Robert Indiana

Robert Indiana (born as Robert Clark, New Castle, Indiana, September 13, 1928) is an American artist associated with the Pop Art movement.

Indiana moved to New York City in 1954 and joined the pop art movement, using distinctive imagery drawing on commercial art approaches blended with existentialism, that gradually moved toward what Indiana calls sculptural poems. Indiana's work often consists of bold, simple, iconic images, especially numbers and short words like EAT, HUG, and LOVE. He is also known for painting the unique basketball court formerly used by the Milwaukee Bucks in that city's U.S. Cellular Arena, with a large M shape taking up each half of the court.

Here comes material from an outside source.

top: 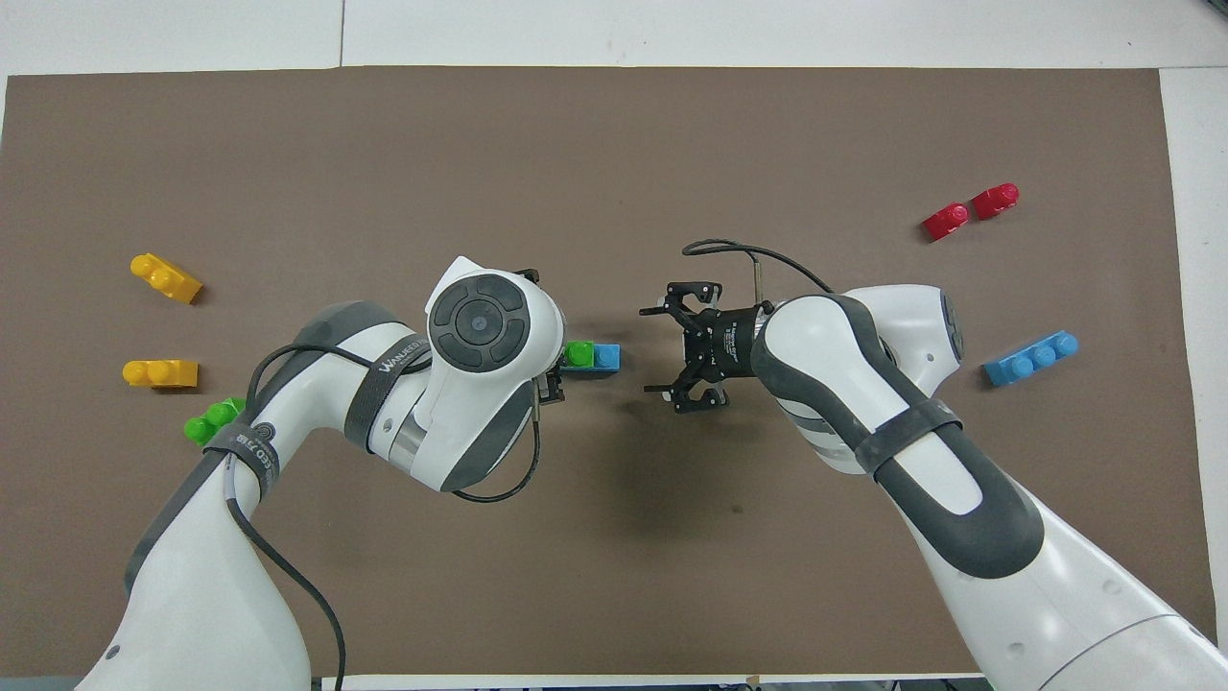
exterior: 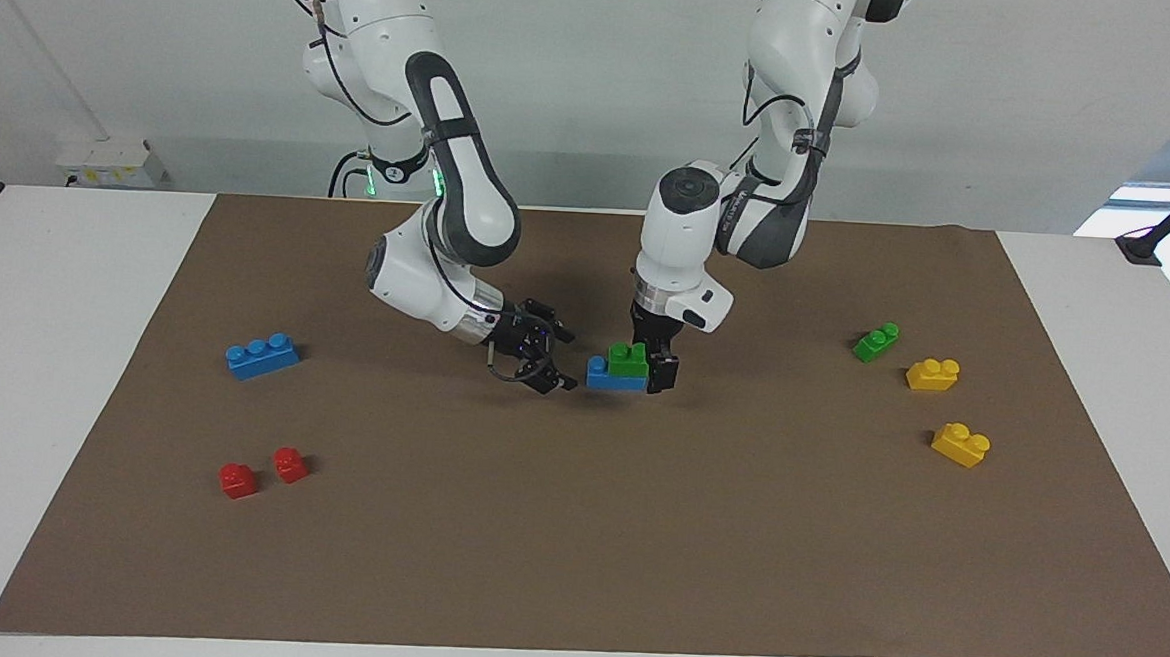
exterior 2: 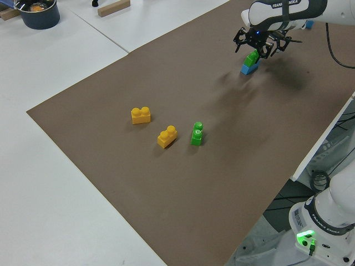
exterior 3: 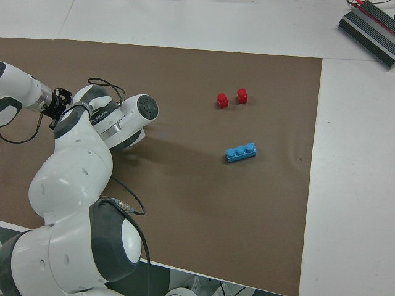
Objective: Remove green block with left arm and hold with right
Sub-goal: 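Move the right gripper to the blue brick beside the left gripper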
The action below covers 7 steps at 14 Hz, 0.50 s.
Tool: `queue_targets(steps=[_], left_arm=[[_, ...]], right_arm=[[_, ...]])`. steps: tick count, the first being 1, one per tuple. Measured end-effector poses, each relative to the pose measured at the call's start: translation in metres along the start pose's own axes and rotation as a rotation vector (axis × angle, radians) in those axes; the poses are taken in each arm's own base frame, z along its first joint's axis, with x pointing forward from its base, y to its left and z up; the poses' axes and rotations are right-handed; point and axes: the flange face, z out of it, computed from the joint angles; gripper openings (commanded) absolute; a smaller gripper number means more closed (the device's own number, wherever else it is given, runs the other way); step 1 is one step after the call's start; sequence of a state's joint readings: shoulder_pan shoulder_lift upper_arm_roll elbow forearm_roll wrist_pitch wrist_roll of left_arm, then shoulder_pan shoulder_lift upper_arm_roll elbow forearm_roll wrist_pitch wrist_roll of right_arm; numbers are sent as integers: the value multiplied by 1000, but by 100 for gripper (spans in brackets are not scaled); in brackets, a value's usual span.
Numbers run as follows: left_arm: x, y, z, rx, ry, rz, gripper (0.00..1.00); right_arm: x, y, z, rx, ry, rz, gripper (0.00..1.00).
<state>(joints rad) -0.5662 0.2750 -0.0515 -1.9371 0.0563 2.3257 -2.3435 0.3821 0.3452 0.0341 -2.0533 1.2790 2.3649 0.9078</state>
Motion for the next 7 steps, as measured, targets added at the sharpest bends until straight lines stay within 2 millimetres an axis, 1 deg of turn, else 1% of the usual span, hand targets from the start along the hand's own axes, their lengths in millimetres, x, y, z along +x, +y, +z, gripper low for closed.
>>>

His sculpture in the lobby of Taipei 101, called 1-0 (2002, aluminum), uses multicoloured numbers to suggest the conduct of world trade and the patterns of human life.

Robert Indiana suggested in 1962 after viewing a selection of Lowell Nesbitt's abstract paintings, drawings and prints that he had been producing from 1955-1962 that he attempt to make a conversion from abstraction to realism and that he attempt to produce floral paintings, a suggestion that Nesbitt took him up on. The artist would latter become internationally famous for producing works of realism and flower paintings as a result of Indiana's advice.

Indiana has been a theatrical set and costume designer, such as the 1976 production by the Santa Fe Opera of Virgil Thomson's The Mother of Us All, based on the life of suffragist Susan B. Anthony. After the September 11, 2001 attacks, Indiana produced a series of Peace Paintings, which were exhibited in New York in 2004.

Indiana has lived as a resident in the island town of Vinalhaven, Maine since 1978. He appeared in Andy Warhol's film Eat (1964), which is a single 45-minute shot of Indiana eating a mushroom.